AIM OF THE TASK - Report how many lines of the following entries include the string "whether"; respond with the number alone.
Start of DATASET EXCERPTS
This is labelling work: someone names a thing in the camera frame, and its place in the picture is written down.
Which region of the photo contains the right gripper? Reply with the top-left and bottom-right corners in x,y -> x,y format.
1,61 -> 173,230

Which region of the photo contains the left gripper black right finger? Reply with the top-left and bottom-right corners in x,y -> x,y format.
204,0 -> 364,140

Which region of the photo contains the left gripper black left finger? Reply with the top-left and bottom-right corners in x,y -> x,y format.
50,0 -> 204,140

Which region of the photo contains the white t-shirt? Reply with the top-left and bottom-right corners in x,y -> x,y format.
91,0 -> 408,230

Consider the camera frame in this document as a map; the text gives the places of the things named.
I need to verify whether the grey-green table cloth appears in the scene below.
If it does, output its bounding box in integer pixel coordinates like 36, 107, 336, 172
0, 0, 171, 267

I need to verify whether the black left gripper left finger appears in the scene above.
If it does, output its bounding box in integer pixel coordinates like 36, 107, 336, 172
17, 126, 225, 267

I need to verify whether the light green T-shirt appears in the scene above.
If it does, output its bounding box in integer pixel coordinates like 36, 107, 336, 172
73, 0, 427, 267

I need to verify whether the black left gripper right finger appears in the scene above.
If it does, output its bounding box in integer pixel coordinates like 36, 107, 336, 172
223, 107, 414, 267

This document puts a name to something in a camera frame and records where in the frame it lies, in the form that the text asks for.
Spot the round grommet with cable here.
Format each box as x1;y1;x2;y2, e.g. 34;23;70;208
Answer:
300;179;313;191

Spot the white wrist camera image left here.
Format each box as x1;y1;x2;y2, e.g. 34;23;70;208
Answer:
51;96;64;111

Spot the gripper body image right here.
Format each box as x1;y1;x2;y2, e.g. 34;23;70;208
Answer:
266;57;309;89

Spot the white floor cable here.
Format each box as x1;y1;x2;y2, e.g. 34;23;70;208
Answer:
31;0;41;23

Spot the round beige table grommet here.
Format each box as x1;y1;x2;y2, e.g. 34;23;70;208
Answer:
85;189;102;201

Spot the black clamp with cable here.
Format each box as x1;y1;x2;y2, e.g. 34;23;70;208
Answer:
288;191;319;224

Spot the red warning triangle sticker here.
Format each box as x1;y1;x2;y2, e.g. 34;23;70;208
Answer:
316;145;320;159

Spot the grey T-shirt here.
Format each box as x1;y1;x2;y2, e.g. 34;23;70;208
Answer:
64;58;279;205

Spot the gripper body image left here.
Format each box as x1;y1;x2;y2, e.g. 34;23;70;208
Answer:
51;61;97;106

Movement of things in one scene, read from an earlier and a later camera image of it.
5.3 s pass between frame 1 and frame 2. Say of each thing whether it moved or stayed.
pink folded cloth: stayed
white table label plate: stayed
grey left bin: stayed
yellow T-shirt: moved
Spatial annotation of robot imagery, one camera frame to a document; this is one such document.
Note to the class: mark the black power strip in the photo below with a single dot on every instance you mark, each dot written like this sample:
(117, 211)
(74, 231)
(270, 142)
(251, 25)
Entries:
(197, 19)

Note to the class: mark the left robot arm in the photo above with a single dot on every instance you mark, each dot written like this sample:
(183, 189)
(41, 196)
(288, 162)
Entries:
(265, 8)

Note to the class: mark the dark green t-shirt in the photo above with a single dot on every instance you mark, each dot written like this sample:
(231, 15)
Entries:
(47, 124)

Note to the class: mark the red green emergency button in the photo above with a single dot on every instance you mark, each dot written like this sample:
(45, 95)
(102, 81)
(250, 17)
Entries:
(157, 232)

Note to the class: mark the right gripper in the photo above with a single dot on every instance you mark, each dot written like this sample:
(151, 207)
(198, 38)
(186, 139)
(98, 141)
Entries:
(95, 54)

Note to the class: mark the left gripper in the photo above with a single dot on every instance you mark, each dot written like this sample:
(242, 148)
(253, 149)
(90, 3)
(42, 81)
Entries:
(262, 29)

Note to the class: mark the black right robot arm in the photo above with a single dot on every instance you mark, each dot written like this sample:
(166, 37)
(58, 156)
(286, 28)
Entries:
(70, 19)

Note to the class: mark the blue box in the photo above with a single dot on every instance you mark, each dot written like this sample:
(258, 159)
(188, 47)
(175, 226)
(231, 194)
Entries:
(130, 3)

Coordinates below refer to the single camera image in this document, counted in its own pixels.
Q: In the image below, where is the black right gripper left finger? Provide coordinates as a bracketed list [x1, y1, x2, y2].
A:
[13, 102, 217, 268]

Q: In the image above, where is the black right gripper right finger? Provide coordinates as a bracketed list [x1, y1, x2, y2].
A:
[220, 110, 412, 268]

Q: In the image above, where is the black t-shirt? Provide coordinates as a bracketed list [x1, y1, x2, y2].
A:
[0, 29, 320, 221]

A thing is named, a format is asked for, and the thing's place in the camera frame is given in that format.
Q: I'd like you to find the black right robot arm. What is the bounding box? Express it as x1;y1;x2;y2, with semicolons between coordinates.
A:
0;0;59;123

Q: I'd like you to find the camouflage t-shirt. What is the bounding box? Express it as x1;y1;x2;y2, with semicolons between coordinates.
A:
End of DATASET EXCERPTS
Start of DATASET EXCERPTS
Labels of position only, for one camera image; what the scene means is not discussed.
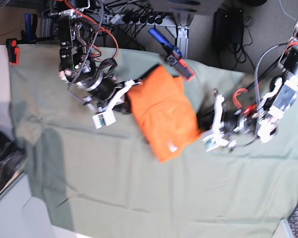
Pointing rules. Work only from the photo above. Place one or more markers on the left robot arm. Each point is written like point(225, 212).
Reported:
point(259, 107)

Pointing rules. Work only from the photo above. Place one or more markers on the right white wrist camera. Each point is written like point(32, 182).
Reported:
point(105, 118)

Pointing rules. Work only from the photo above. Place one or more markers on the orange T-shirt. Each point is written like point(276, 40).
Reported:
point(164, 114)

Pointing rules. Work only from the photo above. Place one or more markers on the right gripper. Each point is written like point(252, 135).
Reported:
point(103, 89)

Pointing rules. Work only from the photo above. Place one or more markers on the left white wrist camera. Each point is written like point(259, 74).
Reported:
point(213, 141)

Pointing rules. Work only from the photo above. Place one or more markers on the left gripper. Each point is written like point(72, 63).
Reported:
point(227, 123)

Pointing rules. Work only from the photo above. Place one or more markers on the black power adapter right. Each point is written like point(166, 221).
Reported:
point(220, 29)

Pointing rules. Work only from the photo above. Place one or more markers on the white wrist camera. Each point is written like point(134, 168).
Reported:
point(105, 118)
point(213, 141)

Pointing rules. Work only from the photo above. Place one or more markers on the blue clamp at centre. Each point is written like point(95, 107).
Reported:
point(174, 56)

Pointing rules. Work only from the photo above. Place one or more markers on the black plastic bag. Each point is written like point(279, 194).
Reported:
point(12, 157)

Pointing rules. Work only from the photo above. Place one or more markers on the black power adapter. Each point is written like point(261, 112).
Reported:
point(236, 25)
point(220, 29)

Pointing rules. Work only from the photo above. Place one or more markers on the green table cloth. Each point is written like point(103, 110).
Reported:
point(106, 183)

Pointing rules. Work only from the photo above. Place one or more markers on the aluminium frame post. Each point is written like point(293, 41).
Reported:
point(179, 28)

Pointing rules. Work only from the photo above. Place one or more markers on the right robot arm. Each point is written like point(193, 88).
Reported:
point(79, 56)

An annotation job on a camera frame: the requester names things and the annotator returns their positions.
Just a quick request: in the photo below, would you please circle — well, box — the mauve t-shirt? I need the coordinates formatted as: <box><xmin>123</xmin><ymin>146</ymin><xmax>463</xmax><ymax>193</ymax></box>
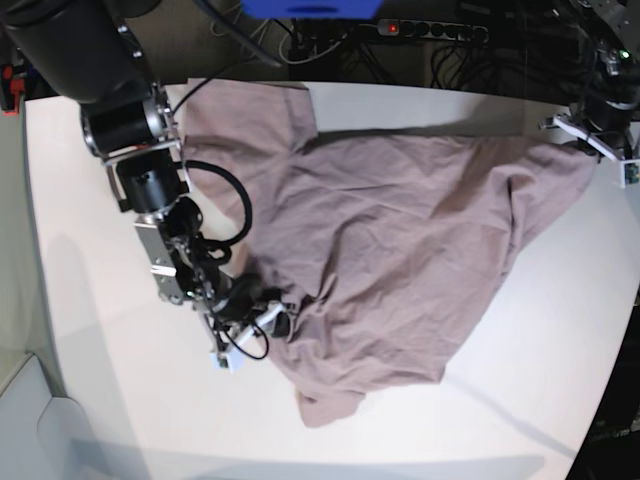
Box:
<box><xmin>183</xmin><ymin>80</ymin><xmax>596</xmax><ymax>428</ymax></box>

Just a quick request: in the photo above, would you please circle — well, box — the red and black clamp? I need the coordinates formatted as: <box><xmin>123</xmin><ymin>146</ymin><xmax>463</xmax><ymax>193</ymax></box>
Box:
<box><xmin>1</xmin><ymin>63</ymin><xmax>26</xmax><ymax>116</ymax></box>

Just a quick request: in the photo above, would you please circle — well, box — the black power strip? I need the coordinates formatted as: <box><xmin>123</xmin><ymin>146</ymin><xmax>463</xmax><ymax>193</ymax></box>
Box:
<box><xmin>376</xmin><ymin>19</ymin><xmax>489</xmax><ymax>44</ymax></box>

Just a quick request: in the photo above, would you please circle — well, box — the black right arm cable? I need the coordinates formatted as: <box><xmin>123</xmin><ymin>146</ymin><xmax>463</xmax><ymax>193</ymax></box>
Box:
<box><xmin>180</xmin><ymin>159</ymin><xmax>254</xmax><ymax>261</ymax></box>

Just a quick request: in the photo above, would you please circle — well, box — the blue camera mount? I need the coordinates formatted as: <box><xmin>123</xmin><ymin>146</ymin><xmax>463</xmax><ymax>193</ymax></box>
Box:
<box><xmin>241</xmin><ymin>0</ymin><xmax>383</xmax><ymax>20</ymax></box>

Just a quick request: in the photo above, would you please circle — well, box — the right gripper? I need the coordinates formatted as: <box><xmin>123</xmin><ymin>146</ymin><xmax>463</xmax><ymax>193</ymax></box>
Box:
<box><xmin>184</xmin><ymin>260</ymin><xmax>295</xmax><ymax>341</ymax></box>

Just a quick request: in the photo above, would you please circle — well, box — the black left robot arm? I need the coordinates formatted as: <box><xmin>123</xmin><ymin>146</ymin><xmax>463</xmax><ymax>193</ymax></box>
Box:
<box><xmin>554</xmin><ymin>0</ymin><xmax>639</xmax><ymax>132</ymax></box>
End of DATASET EXCERPTS
RESULT OF THIS EXERCISE - 5